Nakajima Atsushi brosse un très beau portrait (à peine imaginaire) de l'écossais qui avait l'âge d'être son père et qui l'était sans doute au plan littéraire. La prose du japonais est étonnamment moderne (belle traduction sans aucun doute) et l'on se surprend à plusieurs reprises à déchiffrer les dates : oui, Atsushi est né en 1909 et son bouquin date de sa dernière année : 1942. Surprenant.

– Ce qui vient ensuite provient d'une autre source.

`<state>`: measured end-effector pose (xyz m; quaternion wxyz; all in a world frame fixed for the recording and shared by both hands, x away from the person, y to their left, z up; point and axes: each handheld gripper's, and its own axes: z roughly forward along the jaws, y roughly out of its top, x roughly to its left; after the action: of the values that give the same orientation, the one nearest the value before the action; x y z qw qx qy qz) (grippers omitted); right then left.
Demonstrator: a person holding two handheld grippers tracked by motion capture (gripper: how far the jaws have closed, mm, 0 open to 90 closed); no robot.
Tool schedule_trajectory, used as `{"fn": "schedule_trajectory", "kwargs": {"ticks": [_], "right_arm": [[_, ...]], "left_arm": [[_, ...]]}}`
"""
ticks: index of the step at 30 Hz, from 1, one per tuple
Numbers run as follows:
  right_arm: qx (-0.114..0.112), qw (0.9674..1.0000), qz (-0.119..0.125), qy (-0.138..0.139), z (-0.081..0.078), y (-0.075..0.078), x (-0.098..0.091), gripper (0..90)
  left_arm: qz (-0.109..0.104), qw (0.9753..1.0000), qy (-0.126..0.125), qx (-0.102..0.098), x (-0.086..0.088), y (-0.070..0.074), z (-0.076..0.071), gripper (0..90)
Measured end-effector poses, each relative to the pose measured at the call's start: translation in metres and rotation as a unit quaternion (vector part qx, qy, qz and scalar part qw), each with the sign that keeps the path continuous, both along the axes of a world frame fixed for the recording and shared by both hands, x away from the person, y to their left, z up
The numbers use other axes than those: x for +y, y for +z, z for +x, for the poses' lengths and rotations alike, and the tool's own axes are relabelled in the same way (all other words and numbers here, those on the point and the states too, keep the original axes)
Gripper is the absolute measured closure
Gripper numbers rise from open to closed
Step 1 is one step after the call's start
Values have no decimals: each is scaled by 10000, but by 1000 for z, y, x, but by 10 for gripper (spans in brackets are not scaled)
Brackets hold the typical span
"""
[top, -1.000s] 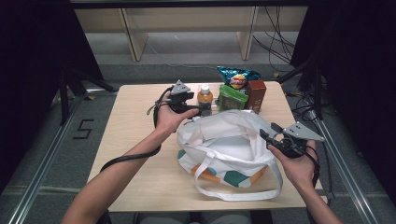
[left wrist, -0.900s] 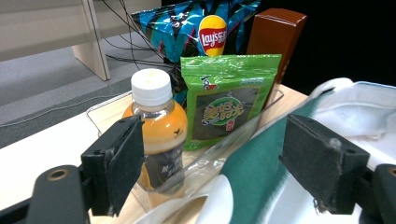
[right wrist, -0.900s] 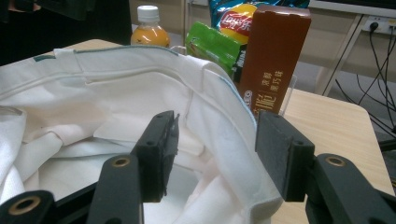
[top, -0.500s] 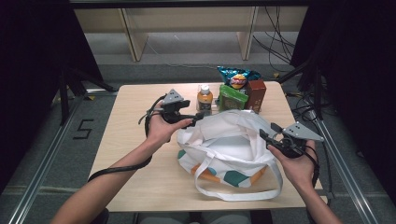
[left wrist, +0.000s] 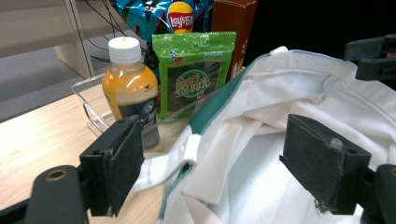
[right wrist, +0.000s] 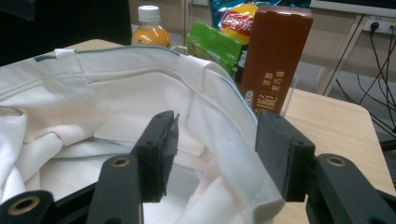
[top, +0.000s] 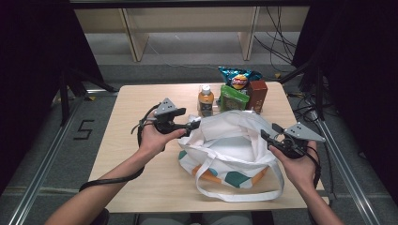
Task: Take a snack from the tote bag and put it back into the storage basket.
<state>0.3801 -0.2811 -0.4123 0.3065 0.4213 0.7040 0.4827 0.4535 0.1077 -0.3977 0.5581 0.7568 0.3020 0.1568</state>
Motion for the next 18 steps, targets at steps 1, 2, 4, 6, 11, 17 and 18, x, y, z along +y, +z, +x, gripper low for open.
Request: {"fn": "schedule_trajectory", "kwargs": {"ticks": [1,2,4,6,11,17,18], "right_arm": [[0,10000,0,0,0,0,0,483],[-36,10000,-41,17,1,0,0,483],[-24,10000,-34,18,0,0,0,483],[-48,10000,-64,41,1,0,0,482],[-79,9999,-123,84,2,0,-1,482],[-122,9999,-84,32,2,-1,1,482],[-96,9999,-88,53,2,-1,1,482]], "left_arm": [[0,10000,0,0,0,0,0,195],[46,10000,4,-20,3,-2,-3,194],[44,10000,-2,-21,6,-5,-6,192],[18,10000,-6,-30,9,-7,-9,191],[-21,10000,-16,-60,13,-11,-18,188],[-124,9999,11,-55,20,-16,-34,186],[-146,9999,8,-67,21,-18,-36,186]]}}
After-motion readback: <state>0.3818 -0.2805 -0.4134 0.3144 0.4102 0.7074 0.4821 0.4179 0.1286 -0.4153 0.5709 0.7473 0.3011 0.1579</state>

[...] Cet homme, très malade des poumons, mais d'un tempérament volontaire, insupportablement prétentieux, poseur et vaniteux, qui se faisait passer pour un artiste sans en avoir le talent et abusait de ses faibles forces pour produire à tour de bras des œuvrettes insignifiantes mais joliment faites, essuyait dans la vie réelle de constantes railleries, à cause de cette préciosité puérile, subissait sans cesse chez lui la domination d'une épouse plus âgée et, pour finir, mourait misérablement, au fin fond des mers du Sud, en regrettant jusqu'aux larmes le Nord et son pays natal.

Ce court roman en forme de fausse-vraie biographie alterne les vraies-fausses lettres de RLS et le récit de Atsushi qui partage de nombreux points communs avec son 'modèle' : le japonais vécut lui aussi dans les îles du Pacifique (les îles Palaos, du temps de la conquête nipponne) et lui aussi malade des poumons, se savait condamné (pleurésie, asthme, ... il mourut très jeune d'une pneumonie). Pour ces deux là, l'écriture était la seule façon d'échapper à leur destin et ce petit bouquin est donc un hymne joyeux à l'écriture (et à la lecture) :

[...] Mais d'un autre côté, la joie mystérieuse, devenue comme une seconde nature, d'aligner les lettres sur le papier [...] voilà qui n'est pas près de se laisser oublier.

Dédié aux amoureux des livres.


Pour celles et ceux qui aiment les écrivains.
C'est Anacharsis qui édite ces 170 pages traduites du japonais par Véronique Perrin et qui datent de 1942 en VO.